For more information about Lathrup Village-based Michigan First Credit Union, visit www.MichiganFirst.com.

+ Original articles

Michigan First Credit Union aims to add 17 jobs

metromode | By Jon Zemke

Michigan First Credit Union is in the process of hiring another 17 people right now, including a new spokester for its Young & Free Michigan program.

The Lathrup Village-based credit union currently employs 247 people across six stand-alone branches, plus three more in Meijer stores. It is replacing a branch on Gratiot Avenue, which is expected to open this fall. Michigan First Credit Union has hired 17 people over the last year. Its new positions range from IT professionals to branch operations. For information on those jobs, click here.

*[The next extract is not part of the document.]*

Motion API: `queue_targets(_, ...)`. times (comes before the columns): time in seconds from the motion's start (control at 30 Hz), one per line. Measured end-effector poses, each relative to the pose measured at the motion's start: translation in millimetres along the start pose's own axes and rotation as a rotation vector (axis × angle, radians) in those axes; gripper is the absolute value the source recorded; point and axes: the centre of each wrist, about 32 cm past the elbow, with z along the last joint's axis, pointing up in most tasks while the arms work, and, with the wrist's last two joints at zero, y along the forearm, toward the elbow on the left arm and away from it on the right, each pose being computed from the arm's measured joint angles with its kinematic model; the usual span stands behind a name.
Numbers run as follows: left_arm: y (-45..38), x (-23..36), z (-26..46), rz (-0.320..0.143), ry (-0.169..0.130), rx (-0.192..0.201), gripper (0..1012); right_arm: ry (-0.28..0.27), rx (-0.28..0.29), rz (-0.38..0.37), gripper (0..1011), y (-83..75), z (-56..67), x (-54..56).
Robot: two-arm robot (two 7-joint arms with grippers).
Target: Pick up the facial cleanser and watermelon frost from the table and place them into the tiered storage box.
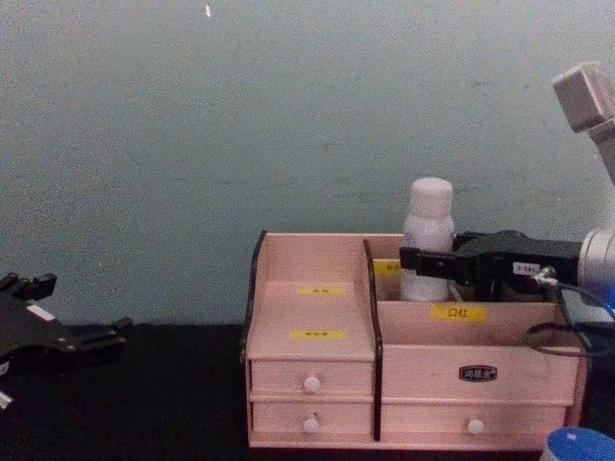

Among the new positions is the credit union’s spokester job for its Young & Free Michigan program. The 3-year-old program employs one college student for a year, making the person the credit union’s spokester. The spokester engages local college students through social media, community events, blog posts and online videos. The idea is to encourage smart financial behavior and help attract more young people to the credit union.

"The year goes by so fast," says Vicky Goldwater, young & free Michigan spokester for Michigan First Credit Union. She worked as a waitress and studied communications at Macomb Community College before taking the position. "The experience was awesome."

Michigan First Credit Union is taking applications for this year's spokester. The position comes with paid gas and insurance. Applicants are expected to make a video when applying. More info can be found here.

"Have fun with the video," Goldwater says. "Be yourself."

Michigan First Credit Union has about 94,300 members in Michigan, which is up more than 4,000 since the beginning of 2013. It has added $30 million in assets in the last year, totaling $674 million.